Dozens of Boeing [BA] F/18 E/F Super Hornets are to receive avionics upgrades under the Block III program to improve information exchange speeds and allow the sharing of streaming video and other data.

The upgrades include a large display advanced cockpit system to allow pilots to process and share more information, a Boeing Distributed Targeting Processor Network (DTP-N) that complies with open mission systems standards, and Tactical Targeting Network Technology (TTNT) – an information pipe that allows an increase in bandwidth to collect and share time critical information using streaming video, still imagery and other means.

Data Link Solutions, LLC, a Collins Aerospace [UTX] and BAE Systems joint venture, and Viasat Inc. [VSAT] build the TTNT terminals.

DTP-N and TTNT “reduce pilot workload by utilizing the large area display and providing knowledge instead of just data to the warfighter,” Justin Gibson, a representative for Boeing, wrote in an email to sister publication, Avionics International.

The Block III upgrades also include conformal fuel tanks and signature improvements, Boeing said.

Last year, Boeing received a $4 billion contract to deliver 78 Block III Super Hornets to the Navy through fiscal 2021 and is to deliver 28 such upgraded jets to the Kuwait Air Force in the early 2020s under a $1.5 billion contract awarded in 2018. Plans call for the Block III Navy upgrades to continue through 2033.

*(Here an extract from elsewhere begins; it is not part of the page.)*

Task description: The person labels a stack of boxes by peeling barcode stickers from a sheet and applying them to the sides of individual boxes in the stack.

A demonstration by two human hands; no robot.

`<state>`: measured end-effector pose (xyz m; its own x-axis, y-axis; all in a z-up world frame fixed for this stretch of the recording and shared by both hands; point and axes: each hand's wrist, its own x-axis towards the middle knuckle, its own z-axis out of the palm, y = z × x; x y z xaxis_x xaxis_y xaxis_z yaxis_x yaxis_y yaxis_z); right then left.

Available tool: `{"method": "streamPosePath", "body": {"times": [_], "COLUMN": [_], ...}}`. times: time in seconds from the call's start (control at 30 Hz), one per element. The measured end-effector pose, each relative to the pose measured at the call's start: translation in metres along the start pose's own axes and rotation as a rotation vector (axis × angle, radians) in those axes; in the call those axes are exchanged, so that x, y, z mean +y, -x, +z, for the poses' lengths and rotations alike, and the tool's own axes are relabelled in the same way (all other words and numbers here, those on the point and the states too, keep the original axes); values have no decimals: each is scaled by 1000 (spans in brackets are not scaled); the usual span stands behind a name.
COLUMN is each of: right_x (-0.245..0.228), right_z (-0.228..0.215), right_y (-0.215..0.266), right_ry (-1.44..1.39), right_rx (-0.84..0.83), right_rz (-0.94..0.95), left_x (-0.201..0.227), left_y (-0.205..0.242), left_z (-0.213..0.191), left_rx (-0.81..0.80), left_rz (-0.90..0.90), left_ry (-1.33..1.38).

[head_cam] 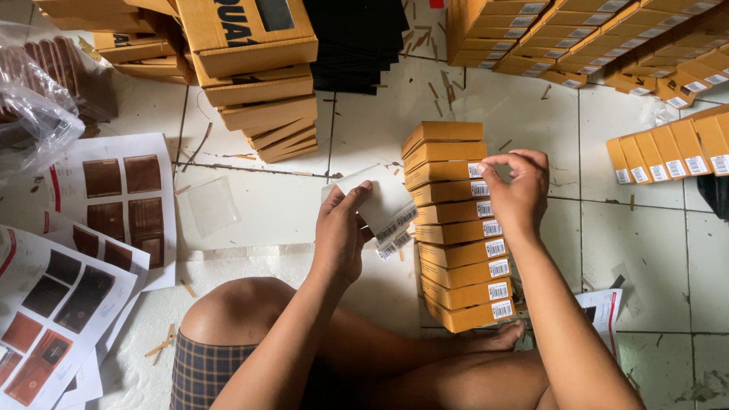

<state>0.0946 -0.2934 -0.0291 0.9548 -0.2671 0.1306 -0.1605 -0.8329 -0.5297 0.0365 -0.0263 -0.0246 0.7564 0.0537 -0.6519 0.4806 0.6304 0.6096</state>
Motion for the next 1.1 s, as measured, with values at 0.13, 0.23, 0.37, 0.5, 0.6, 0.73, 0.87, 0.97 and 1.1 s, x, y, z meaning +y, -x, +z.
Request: {"method": "streamPosePath", "body": {"times": [0.13,0.23,0.37,0.5,0.6,0.73,0.87,0.97,1.1], "right_x": [2,-40,-103,-110,-107,-108,-123,-116,-71], "right_z": [-4,-16,-31,-29,-28,-30,-37,-38,-34], "right_y": [-1,20,55,65,65,63,67,62,23], "right_ry": [-227,-446,-612,-508,-429,-422,-435,-407,-505], "right_rx": [104,-57,-395,-308,-283,-246,-180,-139,-210], "right_rz": [46,-156,-318,-456,-527,-583,-628,-687,-331], "left_x": [5,-2,-13,26,23,20,16,16,24], "left_y": [8,3,-10,29,30,30,22,18,15], "left_z": [6,3,-6,16,23,29,24,22,13], "left_rx": [-33,-58,-73,-77,-121,-123,-91,-29,96], "left_rz": [-16,-3,5,-19,27,102,89,12,11], "left_ry": [-15,-36,-19,-49,-145,-177,-163,-91,-23]}}
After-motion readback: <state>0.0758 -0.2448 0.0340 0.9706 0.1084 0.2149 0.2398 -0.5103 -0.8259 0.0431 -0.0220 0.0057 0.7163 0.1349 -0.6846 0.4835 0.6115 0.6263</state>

Block III service life modification upgrades are expected to significantly extend the life of Super Hornets. Photo: Boeing

The Navy is pursuing a Service Life Modification (SLM) effort to permit the Super Hornets to remain in service several decades more.

Boeing said it delivered the first SLM Super Hornet to the U.S. Navy this month and plans to deliver another two by April.

The first SLM Super Hornets do not carry Block III and are to extend the aircraft’s service life from 6,000 flight hours to 7,500 flight hours. Upgraded SLM aircraft in the early 2020s are to carry the Block III upgrades and to have 10,000 flight hours of service life, according to Boeing.

Navy Capt. Stephen May, co-lead for E/F/G Air Vehicles at PMA-265, said in a statement that SLM will return the Super Hornets “to the fleet in a near new condition” and “reduce burden on our maintainers, our supply system and our depot level assets within the enterprise.”